- Opening Delimiter -

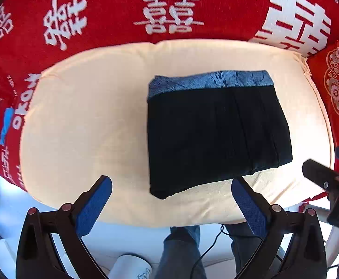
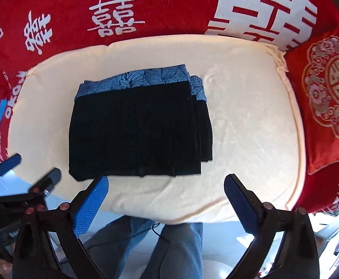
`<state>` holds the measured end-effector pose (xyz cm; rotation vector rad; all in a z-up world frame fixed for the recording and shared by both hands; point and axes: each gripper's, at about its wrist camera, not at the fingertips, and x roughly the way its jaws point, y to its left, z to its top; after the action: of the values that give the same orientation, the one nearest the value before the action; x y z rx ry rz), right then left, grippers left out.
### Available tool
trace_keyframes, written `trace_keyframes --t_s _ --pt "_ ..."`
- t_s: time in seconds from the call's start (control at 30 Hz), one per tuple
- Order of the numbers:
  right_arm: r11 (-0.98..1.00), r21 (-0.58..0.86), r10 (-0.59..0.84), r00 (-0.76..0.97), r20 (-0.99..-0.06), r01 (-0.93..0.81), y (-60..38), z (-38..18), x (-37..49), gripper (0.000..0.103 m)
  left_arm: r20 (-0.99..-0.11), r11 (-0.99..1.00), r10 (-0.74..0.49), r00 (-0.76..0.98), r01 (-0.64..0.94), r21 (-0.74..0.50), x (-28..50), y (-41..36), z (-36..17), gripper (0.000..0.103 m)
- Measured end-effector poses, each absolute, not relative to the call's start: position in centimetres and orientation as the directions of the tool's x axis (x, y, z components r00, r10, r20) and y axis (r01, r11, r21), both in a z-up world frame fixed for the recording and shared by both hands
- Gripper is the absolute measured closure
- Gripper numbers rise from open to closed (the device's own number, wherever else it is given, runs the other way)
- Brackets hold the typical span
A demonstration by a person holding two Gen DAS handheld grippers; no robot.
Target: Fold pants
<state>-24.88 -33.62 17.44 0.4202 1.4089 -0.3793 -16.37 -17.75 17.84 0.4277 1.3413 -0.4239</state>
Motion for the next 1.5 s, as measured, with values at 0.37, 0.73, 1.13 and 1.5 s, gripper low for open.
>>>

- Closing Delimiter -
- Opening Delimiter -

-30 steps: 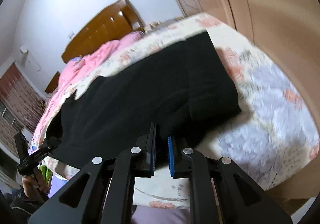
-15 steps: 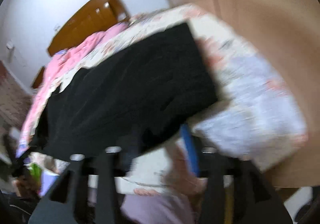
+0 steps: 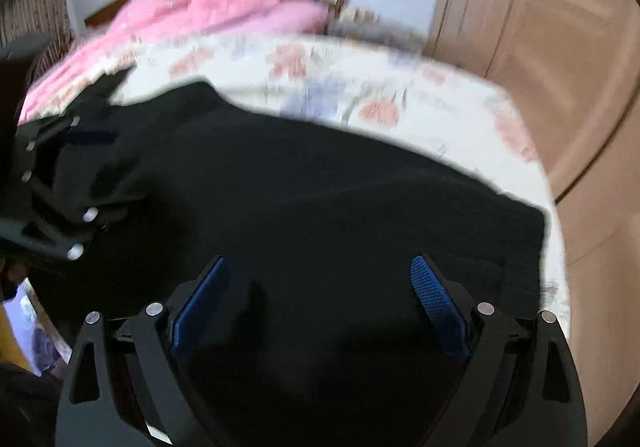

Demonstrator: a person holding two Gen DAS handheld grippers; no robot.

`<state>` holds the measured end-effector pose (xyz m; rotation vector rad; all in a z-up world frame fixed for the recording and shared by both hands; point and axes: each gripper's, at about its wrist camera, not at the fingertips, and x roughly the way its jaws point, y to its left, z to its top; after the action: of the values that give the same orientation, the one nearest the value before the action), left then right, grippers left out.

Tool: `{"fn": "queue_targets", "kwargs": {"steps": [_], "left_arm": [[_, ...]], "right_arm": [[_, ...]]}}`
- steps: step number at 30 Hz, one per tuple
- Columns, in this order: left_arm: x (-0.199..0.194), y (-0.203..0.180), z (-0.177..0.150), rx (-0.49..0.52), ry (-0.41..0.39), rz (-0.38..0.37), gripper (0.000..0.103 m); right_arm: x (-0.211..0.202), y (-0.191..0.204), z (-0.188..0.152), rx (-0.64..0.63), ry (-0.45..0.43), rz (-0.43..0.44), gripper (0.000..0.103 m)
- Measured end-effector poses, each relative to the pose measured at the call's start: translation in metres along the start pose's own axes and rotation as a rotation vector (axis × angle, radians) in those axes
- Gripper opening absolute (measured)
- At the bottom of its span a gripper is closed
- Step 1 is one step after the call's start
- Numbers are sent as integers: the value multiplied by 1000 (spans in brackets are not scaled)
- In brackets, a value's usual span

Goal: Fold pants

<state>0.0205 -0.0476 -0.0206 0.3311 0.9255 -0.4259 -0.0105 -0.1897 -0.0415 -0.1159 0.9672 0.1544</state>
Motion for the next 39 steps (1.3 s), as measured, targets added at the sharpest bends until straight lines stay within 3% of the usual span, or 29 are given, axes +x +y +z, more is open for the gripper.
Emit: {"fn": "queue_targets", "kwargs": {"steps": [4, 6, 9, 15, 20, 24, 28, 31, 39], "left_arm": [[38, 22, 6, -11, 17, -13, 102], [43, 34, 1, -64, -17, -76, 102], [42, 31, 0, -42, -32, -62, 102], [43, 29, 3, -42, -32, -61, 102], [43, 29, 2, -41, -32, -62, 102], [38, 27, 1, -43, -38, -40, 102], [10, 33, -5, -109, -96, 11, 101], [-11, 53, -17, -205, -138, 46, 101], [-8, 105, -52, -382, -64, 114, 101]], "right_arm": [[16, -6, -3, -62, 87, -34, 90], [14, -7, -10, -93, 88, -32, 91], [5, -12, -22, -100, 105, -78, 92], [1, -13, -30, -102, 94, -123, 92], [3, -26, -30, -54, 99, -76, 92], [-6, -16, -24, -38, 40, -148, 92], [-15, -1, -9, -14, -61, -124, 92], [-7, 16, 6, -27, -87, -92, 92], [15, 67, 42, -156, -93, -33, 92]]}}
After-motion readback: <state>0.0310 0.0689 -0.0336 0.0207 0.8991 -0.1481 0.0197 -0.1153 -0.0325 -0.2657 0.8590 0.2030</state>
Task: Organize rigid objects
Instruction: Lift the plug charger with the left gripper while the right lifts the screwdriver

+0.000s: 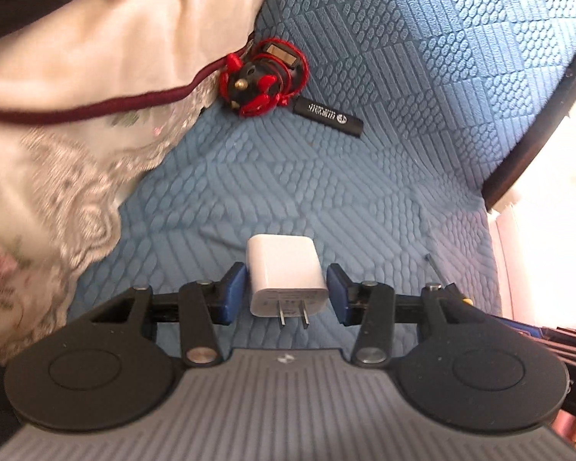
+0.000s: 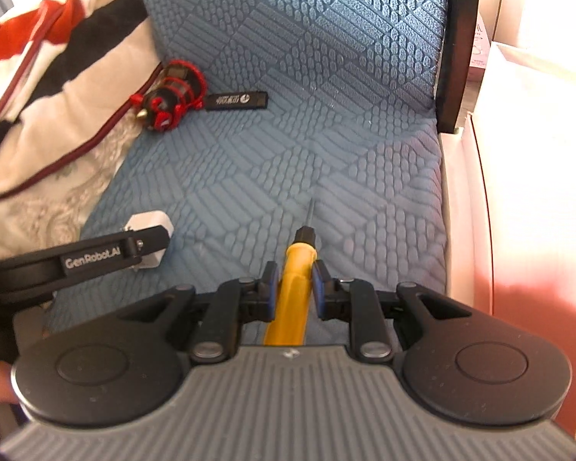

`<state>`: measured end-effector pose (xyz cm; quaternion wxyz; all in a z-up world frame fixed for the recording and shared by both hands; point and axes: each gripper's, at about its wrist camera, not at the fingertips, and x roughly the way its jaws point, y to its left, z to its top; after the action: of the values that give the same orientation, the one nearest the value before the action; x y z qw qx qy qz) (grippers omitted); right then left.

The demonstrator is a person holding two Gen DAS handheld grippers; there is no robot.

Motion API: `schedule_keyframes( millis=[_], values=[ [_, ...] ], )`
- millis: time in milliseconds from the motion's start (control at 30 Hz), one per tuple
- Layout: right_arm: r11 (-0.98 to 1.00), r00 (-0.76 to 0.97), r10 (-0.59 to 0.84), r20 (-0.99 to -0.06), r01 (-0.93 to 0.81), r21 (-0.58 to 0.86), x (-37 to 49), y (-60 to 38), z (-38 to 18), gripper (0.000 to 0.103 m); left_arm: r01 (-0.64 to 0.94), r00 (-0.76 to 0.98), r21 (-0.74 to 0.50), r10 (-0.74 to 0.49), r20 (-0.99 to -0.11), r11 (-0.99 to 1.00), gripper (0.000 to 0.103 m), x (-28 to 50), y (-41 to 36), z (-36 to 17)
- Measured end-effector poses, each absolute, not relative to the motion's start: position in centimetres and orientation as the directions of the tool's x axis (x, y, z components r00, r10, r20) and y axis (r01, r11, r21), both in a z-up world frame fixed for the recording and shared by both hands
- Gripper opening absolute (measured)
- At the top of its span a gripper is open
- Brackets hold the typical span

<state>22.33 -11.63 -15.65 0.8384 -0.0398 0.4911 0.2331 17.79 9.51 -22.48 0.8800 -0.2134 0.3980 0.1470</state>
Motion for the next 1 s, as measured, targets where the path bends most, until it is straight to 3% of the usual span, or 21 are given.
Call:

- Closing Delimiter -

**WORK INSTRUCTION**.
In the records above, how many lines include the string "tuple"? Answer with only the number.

**OUTPUT FOR THIS TASK**.
3